BGH: Das Kilometerleasing sei ein seit langem etablierter Vertragstyp und unterscheide sich in zentralen Punkten von den in § 506 Abs. 2 S. 1 BGB normierten Leasingvertragsformen. Auch habe der Gesetzgeber mit der Schaffung des § 506 Abs. 2 BGB den Umfang des Verbraucherschutzes der Verbraucherkreditrichtlinie anpassen und somit verringern wollen. Vor diesem Hintergrund könne das Kilometerleasing nicht als Umgehungsgeschäft gelten. Der Unterschied zwischen Kilometerleasing und Restwertgarantie liegt darin, dass beim Kilometerleasing der Leasinggeber weiterhin das Risiko trägt, dass sich der Marktwert des Fahrzeugs während der Vertragslaufzeit verringert. Durch eine Restwertgarantie, kann er dieses Risiko auf den Verbraucher überwälzen und ihn so faktisch in die wirtschaftliche Stellung eines Erwerbers bringen.
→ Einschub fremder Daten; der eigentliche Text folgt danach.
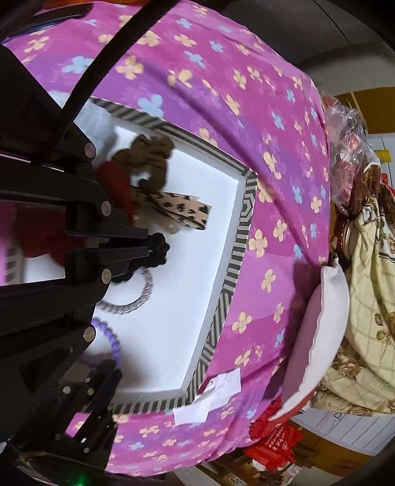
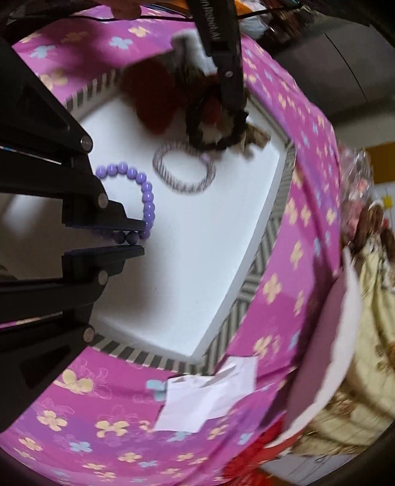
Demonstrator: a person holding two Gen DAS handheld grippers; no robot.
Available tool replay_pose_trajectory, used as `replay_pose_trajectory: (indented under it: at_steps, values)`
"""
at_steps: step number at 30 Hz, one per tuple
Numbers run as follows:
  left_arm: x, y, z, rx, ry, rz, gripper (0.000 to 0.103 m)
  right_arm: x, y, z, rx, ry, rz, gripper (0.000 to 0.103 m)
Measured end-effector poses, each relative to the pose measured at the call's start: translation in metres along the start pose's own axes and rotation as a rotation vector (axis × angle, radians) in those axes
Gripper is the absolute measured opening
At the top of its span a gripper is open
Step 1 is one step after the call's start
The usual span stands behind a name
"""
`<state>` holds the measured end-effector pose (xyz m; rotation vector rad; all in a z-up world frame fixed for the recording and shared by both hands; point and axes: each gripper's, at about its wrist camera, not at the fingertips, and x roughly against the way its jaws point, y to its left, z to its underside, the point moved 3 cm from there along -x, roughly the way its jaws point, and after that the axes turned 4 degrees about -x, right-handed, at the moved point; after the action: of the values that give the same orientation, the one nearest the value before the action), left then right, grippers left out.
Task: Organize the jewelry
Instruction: 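Lower both items into the tray and open both tools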
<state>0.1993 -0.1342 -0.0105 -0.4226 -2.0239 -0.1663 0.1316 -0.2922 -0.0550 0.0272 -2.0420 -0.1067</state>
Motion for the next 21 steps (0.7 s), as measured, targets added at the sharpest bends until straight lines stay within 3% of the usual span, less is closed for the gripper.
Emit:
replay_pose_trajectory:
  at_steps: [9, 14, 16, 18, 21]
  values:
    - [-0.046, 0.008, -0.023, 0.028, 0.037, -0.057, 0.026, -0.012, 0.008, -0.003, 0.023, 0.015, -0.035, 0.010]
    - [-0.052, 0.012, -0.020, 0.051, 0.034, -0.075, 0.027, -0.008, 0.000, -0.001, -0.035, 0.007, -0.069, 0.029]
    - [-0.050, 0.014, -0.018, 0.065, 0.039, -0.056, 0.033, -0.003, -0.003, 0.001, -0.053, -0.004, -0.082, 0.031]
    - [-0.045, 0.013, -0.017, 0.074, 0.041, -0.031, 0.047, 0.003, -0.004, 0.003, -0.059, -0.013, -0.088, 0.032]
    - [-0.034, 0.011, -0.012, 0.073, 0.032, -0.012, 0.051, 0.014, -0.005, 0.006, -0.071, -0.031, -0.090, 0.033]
8. Der Widerruf der K ist wirksam.

Nein, das ist nicht der Fall!

Die Anwendung des § 506 BGB kommt unter keinem Gesichtspunkt in Betracht. Weitere gesetzliche Grundlagen für ein Widerrufsrecht sind nicht ersichtlich. Mithin ist schon der sachliche Anwendungsbereich des Widerrufsrechts nicht eröffnet und der Widerruf der K unwirksam. Der BGH hat im vorliegenden Fall weiter entschieden, dass eine Widerrufsbelehrung bei fehlendem gesetzlichem Widerrufsrecht nicht als Angebot auf Einräumung eines vertraglichen Widerrufsrechts auszulegen sei. Für den Verbraucher sei erkennbar, dass der Unternehmer mit der Belehrung lediglich seine gesetzlichen Verpflichtungen erfüllen wolle (RdNr. 71).